INDIGESTIONES

Entre las reacciones que ha suscitado el nuevo y terrible golpe de la amenaza terrorista en la UE, una bastante frecuente es la que recurre a la metáfora de la indigestión. A los europeos se nos habría atravesado la multiculturalidad, la diversidad cultural. Por ende, de esos polvos estos lodos. El último en apuntarse al fino argumento es ese epítome de intelectuales empeñado en la “limpieza” de Badalona, Javier García Albiol.

Vaya por delante que, si admitimos que aliquando dormitabat Homerus, hay que concederle un margen de error al político catalán del PP (lo de la señora Forcadell al respecto es fanatismo talibán de la peor especie: sólo es catalán el que piense como yo y, a més a més, tenga diez apellidos catalanes). Pero este hombre es un campeón de la confusión mental. No sólo confunde multiculturalidad e inmigración, pese a que la llegada de inmigrantes es sólo una de las fuentes –alógena- de la diversidad cultural. Una: esa diversidad  existe también sin ellos, como lo muestra la historia multisecular de la existencia en Europa de minorías culturales, lingüísticas, religiosas, nacionales, etc. No: además, el Sr García Albiol es un acendrado exponente de quienes parecen incapaces de diferenciar el hecho de la multiculturalidad, una realidad tozuda e imparable en un mundo global, con las ideologías del multiculturalismo, que son una más entre las respuestas políticas al reto de la gestión de la diversidad cultural.

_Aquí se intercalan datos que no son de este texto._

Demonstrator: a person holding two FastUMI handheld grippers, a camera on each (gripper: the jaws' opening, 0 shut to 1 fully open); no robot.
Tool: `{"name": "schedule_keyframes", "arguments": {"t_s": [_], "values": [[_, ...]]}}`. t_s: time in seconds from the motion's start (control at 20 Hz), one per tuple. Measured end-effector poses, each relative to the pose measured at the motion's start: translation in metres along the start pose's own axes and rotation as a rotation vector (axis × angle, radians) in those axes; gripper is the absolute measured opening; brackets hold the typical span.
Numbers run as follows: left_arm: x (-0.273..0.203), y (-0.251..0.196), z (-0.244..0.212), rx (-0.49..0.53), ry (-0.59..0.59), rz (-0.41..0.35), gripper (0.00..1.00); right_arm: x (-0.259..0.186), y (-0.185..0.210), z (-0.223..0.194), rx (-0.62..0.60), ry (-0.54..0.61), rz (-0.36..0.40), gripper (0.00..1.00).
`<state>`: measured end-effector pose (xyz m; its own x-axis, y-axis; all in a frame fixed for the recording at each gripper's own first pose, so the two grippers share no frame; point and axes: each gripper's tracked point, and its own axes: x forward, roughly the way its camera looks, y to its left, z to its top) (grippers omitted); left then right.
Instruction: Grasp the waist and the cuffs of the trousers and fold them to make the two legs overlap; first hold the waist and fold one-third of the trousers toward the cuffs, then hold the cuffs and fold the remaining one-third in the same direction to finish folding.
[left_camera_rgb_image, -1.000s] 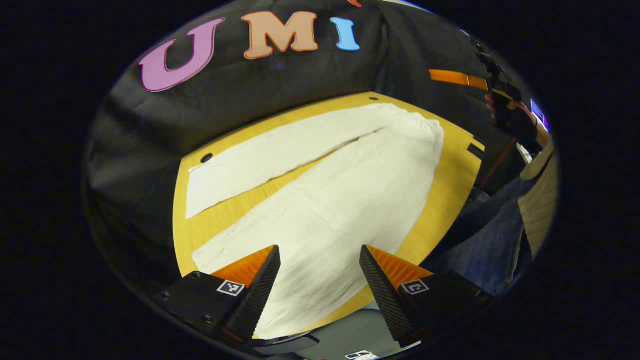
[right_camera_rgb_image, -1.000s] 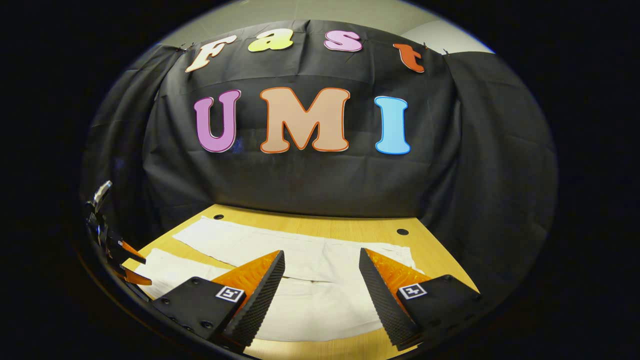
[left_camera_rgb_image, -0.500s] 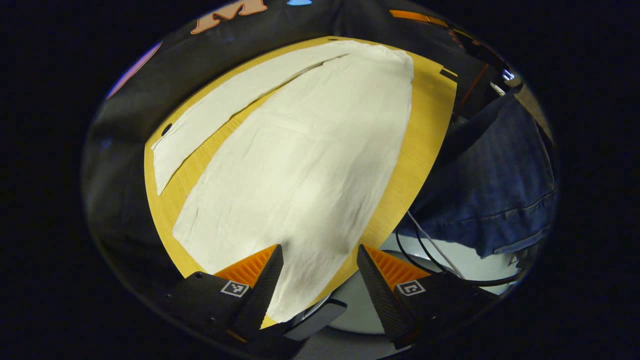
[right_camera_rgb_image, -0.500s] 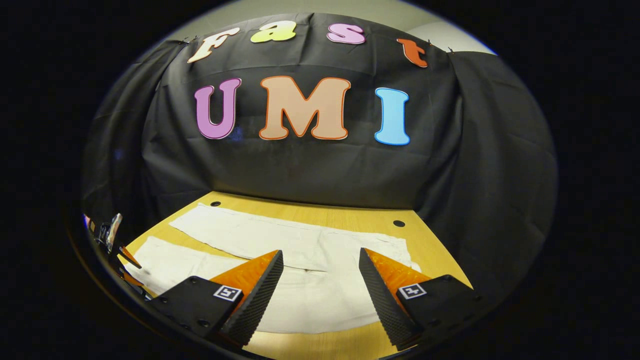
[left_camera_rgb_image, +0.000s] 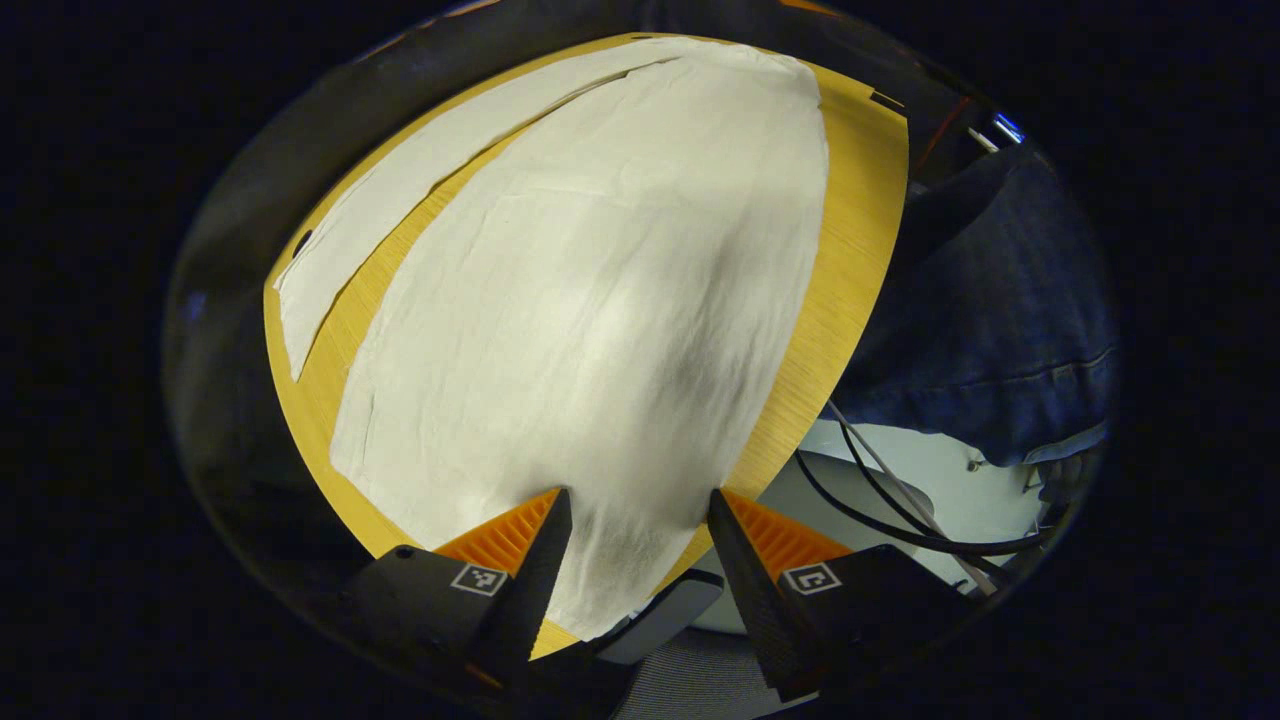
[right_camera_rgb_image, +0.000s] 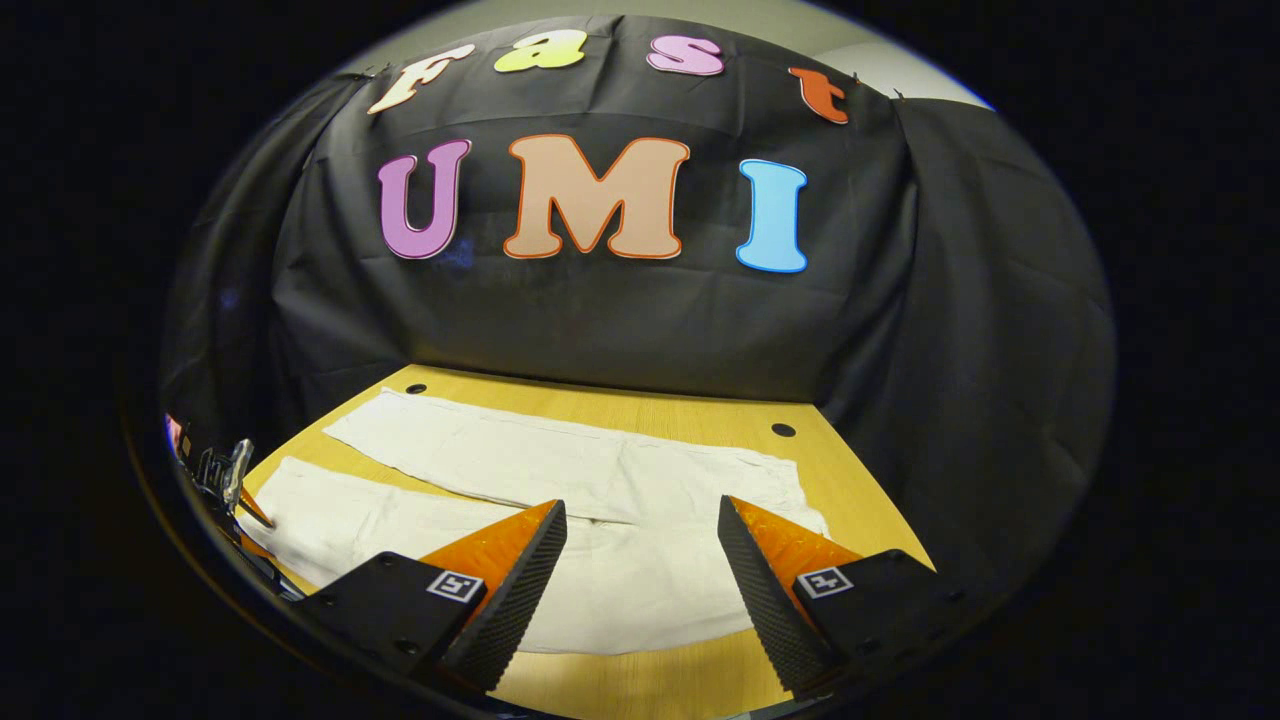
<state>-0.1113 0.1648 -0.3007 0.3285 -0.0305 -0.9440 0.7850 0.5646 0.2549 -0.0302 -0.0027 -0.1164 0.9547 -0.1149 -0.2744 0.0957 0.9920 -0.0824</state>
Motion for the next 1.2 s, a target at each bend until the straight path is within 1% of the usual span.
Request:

Etiénne Balibar, Michel Collon, Robert Castel, Gerard Mauger o Sami Naïr (son sugerencias de lectura; basta con googlear) han explicado muy bien en qué medida el sentimiento de humillación y exclusión que producen las políticas de abandono del Estado aplicadas en las banlieue en Francia, Bélgica, Alemania o el Reino Unido, están en el origen del rechazo y la confrontación social de quienes las habitan. Son viejas y conocidas historias del fracaso de políticas de contención (disfrazadas de integración) de las clases peligrosas. Obreros hace doscientos años; inmigrantes en los últimos setenta años. Y, salvo en el caso ya lejano de algunas experiencias en Alemania, pero sobre todo en el Reino Unido, la multiculturalidad no fue gestionada mediante políticas de multiculturalismo, sino de asimilación más o menos encubierta.  Por cierto, excelente momento para revisar la abundante filmografía sobre la convivencia en sociedades con alto grado de multiculturalidad. Además de buen parte de la producción de Fatih Akin, me permito recomendar el ácido film de Chris Morris (2010), Four Lions.

No. La indigestión no la produce el hecho de que entre nosotros vivan gentes con otros universos culturales, prácticas, instituciones sociales. Digerir ese hecho depende de cómo cocinemos. Como enseñó Rousseau (“la libertad es alimento nutritivo, pero de difícil digestión”), las indigestiones y pesadillas de los García Albiol y compañía tienen otro origen: su incapacidad para reconocer y garantizar la libertad y el pluralismo. Nadie dice que sea fácil. Sobre todo para los fundamentalistas. Como él.